That’s it. That’s all I needed to hear. It’s simple really. Love. It chases the black dog out of the room. It’s kryptonite against bad feelings. You’d think that people would recognize that love is the very quality that people would cleave to when others are feeling troubled. But in an age of cancel culture, in an epoch in which making sweeping judgments about who a person is based on a few social media snapshots is now the norm, we’re living in a world in which love is either disposable or at a premium.
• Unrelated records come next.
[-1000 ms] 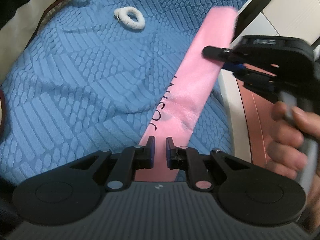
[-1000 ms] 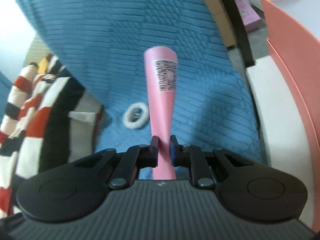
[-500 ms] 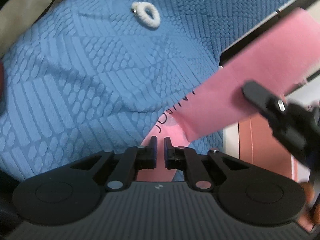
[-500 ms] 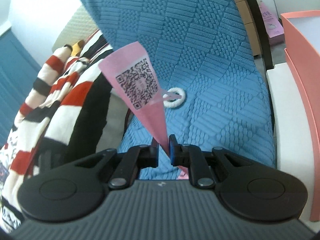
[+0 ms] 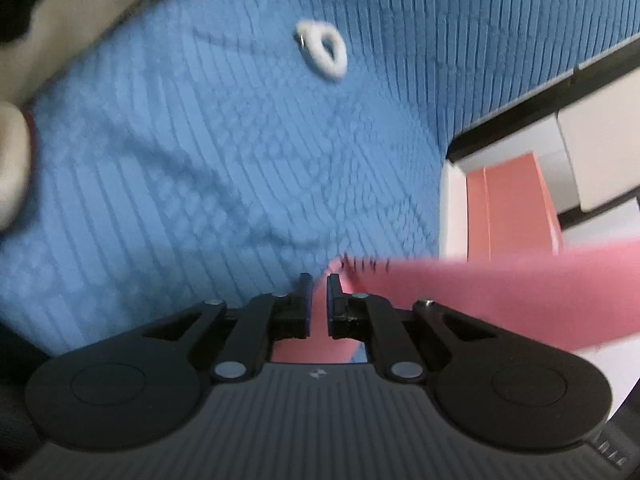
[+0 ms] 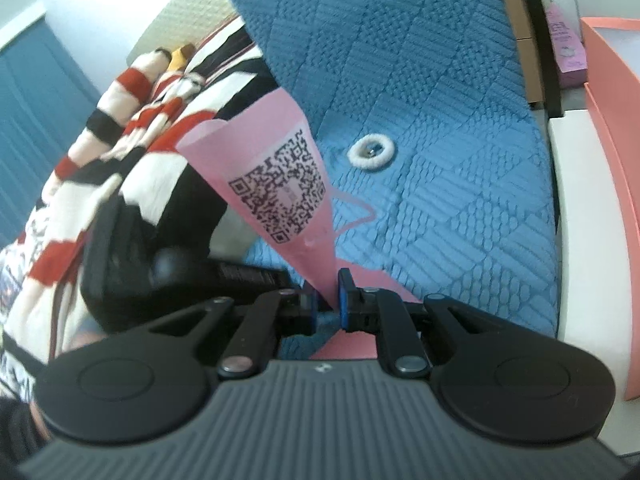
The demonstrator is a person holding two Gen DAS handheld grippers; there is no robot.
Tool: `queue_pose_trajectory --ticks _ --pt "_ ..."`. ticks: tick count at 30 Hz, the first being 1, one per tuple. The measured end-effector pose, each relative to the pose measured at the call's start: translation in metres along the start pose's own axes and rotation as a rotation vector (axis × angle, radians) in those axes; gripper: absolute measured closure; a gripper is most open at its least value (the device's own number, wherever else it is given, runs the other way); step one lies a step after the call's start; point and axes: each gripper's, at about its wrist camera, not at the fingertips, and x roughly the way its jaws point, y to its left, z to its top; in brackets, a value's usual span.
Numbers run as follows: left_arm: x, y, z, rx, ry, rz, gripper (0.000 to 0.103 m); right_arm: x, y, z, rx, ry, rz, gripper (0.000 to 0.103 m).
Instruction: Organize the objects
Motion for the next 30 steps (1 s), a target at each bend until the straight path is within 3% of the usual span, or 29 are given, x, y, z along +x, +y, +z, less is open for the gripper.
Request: queue_pose_trajectory --ticks 7,12,19,24,30 --pt "-0.023 -0.003 0.020 0.009 -0.051 -0.068 0.094 0.016 0.015 -0.017 -0.113 0.130 -0.006 0.090" --pt "-0.014 -0.010 0.025 0.068 0.042 -0.148 0.094 0.031 0.018 -0.028 -0.147 0.209 -0.010 0.090" --pt "0.011 -0.027 0.012 0.247 0.186 -0.069 0.094 0.043 0.019 -0.032 -0.140 0.261 -0.019 0.090" --pt "0.018 -0.026 0.005 0.306 0.202 0.002 0.096 0.045 0.022 -0.036 -0.158 0.288 -0.024 0.084" --pt "0.016 -0.026 0.002 0.320 0.200 0.018 0.098 0.026 0.022 -0.035 -0.136 0.291 0.020 0.072"
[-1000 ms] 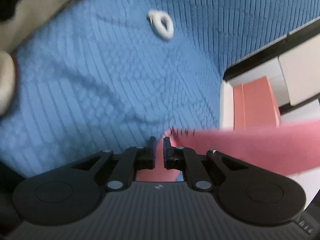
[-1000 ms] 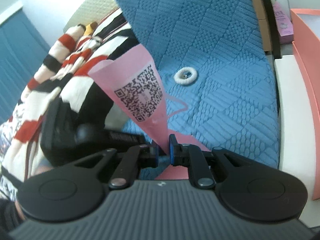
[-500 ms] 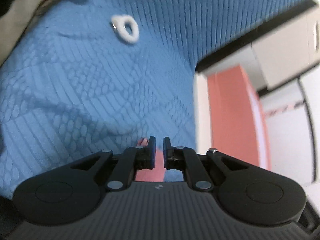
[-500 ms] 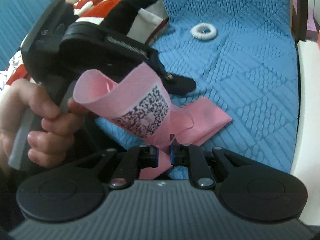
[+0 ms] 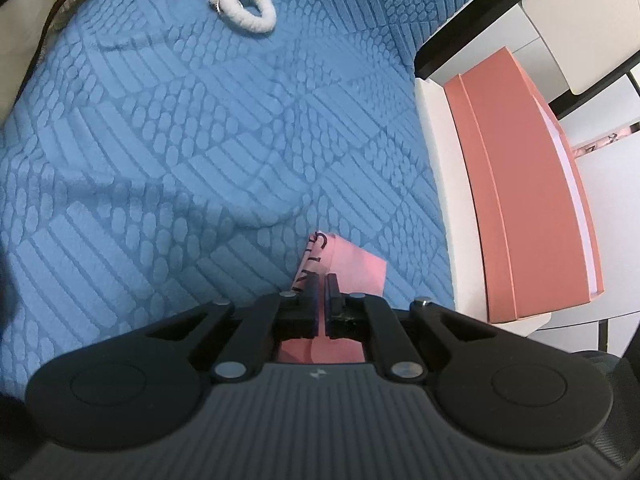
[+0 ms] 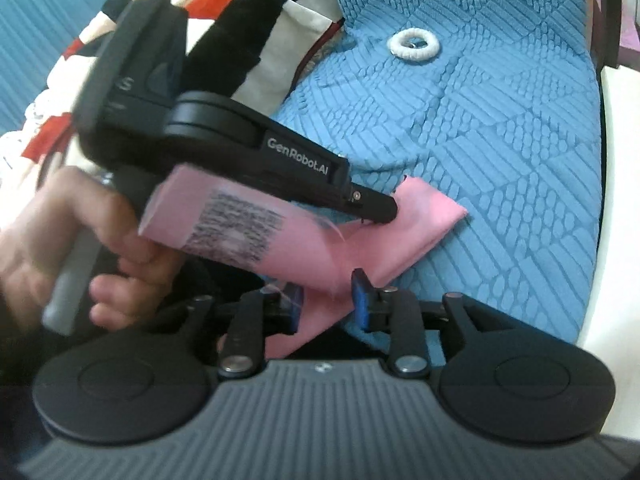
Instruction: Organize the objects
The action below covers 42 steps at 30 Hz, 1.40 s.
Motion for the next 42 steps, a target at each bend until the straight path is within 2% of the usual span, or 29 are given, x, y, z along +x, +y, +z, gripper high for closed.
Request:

This is one of the reasons why it’s taken me five years to own up and be up front about my disability. When people you love betray you and belittle you when you’re down and out, it represents a crippling pain that takes many years to reckon with. When people intuitively detect a moment to attack you as you’re doing your damnedest to be your best and truest self — and there’s no room or space for even the smallest screw-up — that’s when the shame sweeps over you. That’s when the charlatan humanists come out of the woodwork and say, “Hey, be a better person, you son of a bitch!” And the level of rage you feel because some mean-spirited and unthinking dope has summarily dismissed all that you’ve done to be better invites the black dog to dart out of the sagebrush with impunity. I don’t know if anybody can understand or sympathize with that. Looking at how my anger was expressed from a more objective perspective, I’m hard-pressed to empathize with the guy who was motivated by the black dog. But empathize I must. Because to not do so is to give into shame that deracinates personal growth.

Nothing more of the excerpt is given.